## TASK STATEMENT:
Once the line holding "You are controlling" is found in the listing below, write it out and each later line exactly, up to and including the one holding "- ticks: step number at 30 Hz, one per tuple".

## RAW DATA:
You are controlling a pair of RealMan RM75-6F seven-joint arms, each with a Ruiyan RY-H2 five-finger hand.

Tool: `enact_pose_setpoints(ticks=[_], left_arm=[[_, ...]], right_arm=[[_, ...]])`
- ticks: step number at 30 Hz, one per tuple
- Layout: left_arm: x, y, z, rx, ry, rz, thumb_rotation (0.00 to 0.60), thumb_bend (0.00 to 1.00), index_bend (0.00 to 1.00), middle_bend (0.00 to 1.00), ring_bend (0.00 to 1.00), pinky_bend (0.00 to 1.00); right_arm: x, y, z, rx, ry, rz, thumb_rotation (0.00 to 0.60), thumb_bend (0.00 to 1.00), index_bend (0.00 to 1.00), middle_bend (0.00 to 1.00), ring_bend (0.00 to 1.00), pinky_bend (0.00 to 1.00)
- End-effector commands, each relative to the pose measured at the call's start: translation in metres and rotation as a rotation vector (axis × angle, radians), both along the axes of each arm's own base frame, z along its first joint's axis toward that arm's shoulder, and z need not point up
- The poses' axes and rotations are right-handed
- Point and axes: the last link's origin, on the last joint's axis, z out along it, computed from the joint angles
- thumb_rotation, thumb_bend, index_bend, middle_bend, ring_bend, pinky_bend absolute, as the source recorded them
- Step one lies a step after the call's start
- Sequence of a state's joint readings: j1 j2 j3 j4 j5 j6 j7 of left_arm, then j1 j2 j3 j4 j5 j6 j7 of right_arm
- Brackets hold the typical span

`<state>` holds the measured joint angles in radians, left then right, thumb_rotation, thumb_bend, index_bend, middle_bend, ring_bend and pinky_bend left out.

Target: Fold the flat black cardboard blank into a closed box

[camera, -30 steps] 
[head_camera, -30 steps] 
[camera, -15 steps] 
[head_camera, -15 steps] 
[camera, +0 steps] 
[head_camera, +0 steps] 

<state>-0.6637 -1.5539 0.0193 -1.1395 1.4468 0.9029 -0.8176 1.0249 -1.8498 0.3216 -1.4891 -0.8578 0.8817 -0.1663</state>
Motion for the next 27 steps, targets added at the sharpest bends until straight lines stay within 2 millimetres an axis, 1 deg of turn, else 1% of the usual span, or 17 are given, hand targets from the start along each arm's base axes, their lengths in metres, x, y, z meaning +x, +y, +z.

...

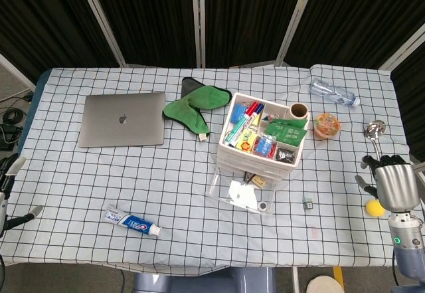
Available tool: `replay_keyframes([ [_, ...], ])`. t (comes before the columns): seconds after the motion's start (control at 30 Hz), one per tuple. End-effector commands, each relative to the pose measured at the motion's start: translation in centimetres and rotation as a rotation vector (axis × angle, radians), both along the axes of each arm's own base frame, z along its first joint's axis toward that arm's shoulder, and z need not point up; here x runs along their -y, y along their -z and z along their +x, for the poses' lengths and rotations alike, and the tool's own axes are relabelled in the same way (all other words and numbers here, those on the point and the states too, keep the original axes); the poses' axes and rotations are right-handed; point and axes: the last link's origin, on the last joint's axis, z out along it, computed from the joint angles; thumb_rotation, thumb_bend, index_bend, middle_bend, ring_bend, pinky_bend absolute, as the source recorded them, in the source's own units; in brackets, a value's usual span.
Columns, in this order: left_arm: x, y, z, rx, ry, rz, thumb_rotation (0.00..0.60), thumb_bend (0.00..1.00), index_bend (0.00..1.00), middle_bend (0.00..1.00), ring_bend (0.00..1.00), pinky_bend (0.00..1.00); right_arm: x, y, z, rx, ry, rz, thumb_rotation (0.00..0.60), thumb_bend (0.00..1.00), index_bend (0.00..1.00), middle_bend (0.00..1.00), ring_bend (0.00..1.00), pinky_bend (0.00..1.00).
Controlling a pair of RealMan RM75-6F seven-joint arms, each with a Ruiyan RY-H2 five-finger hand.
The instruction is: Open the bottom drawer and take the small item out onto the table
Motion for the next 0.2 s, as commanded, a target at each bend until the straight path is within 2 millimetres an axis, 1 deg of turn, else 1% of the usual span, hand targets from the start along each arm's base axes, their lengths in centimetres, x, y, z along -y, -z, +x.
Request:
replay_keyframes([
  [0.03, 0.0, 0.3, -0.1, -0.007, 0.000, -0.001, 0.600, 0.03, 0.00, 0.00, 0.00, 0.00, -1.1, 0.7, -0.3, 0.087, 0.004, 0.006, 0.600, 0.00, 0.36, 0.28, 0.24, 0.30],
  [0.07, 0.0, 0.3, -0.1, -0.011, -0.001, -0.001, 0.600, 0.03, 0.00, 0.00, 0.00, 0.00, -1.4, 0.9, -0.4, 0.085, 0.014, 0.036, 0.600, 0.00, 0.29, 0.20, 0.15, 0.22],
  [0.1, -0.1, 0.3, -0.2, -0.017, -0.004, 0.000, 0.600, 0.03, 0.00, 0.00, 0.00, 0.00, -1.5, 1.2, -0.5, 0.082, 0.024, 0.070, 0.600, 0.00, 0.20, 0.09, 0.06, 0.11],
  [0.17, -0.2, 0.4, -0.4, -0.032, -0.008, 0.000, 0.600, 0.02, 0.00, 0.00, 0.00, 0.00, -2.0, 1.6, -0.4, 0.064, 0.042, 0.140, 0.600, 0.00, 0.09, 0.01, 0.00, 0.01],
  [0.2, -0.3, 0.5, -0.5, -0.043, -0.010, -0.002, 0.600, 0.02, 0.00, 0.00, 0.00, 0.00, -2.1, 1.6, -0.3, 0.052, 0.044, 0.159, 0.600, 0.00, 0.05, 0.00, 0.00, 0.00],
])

## SOLVED PROBLEM:
You are controlling a pair of RealMan RM75-6F seven-joint arms, each with a Ruiyan RY-H2 five-finger hand.

Tool: `enact_pose_setpoints(ticks=[_], left_arm=[[_, ...]], right_arm=[[_, ...]])`
- ticks: step number at 30 Hz, one per tuple

The answer has been given in its entirety.